Your task:
Only one span of the listing below should come back. It runs from the line with "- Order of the" through the line with "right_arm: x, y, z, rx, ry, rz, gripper", and each of its lines must be reproduced exactly.

Information shown:
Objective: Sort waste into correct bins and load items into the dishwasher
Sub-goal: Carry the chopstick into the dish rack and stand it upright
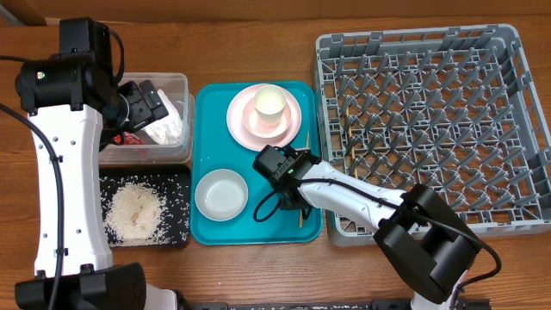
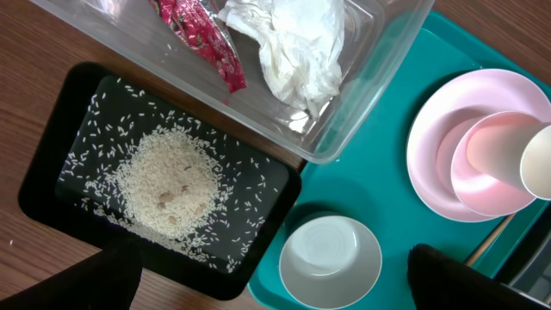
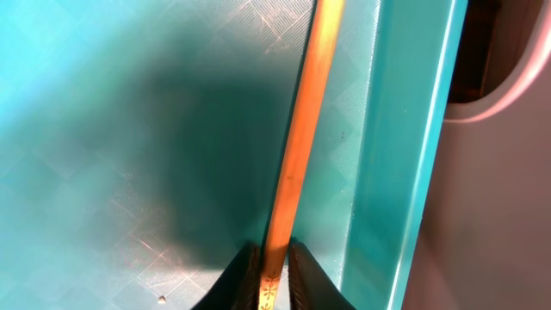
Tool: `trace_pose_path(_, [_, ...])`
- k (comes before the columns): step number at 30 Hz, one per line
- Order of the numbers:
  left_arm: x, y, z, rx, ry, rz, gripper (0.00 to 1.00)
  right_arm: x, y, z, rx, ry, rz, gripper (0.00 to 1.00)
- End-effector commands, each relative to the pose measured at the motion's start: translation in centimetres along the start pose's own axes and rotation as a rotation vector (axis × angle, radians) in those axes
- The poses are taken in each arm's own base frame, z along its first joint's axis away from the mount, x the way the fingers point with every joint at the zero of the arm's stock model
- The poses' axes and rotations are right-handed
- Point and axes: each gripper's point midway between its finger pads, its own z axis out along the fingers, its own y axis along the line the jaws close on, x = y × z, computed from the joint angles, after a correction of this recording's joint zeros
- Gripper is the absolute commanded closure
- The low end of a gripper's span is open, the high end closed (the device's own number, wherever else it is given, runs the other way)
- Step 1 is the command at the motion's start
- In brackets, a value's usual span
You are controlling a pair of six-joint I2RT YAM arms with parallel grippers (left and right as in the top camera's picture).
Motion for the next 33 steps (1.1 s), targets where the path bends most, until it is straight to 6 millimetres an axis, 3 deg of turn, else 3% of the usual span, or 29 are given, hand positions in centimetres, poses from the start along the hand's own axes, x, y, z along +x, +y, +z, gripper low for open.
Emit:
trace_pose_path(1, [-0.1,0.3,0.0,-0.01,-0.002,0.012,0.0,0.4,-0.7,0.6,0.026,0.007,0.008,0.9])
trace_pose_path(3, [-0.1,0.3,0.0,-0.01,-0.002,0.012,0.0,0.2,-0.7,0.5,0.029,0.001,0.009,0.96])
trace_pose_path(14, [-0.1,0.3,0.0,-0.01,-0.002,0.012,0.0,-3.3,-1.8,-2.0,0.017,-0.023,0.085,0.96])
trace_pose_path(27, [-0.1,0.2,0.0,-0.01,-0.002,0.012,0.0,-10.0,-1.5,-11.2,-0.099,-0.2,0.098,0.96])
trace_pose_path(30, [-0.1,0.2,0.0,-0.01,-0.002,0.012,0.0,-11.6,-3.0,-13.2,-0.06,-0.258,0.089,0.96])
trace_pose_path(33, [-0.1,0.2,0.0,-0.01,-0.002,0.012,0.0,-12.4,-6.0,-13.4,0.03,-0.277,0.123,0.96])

Answer section:
- Order of the numbers:
  left_arm: x, y, z, rx, ry, rz, gripper (0.00 to 1.00)
  right_arm: x, y, z, rx, ry, rz, gripper (0.00 to 1.00)

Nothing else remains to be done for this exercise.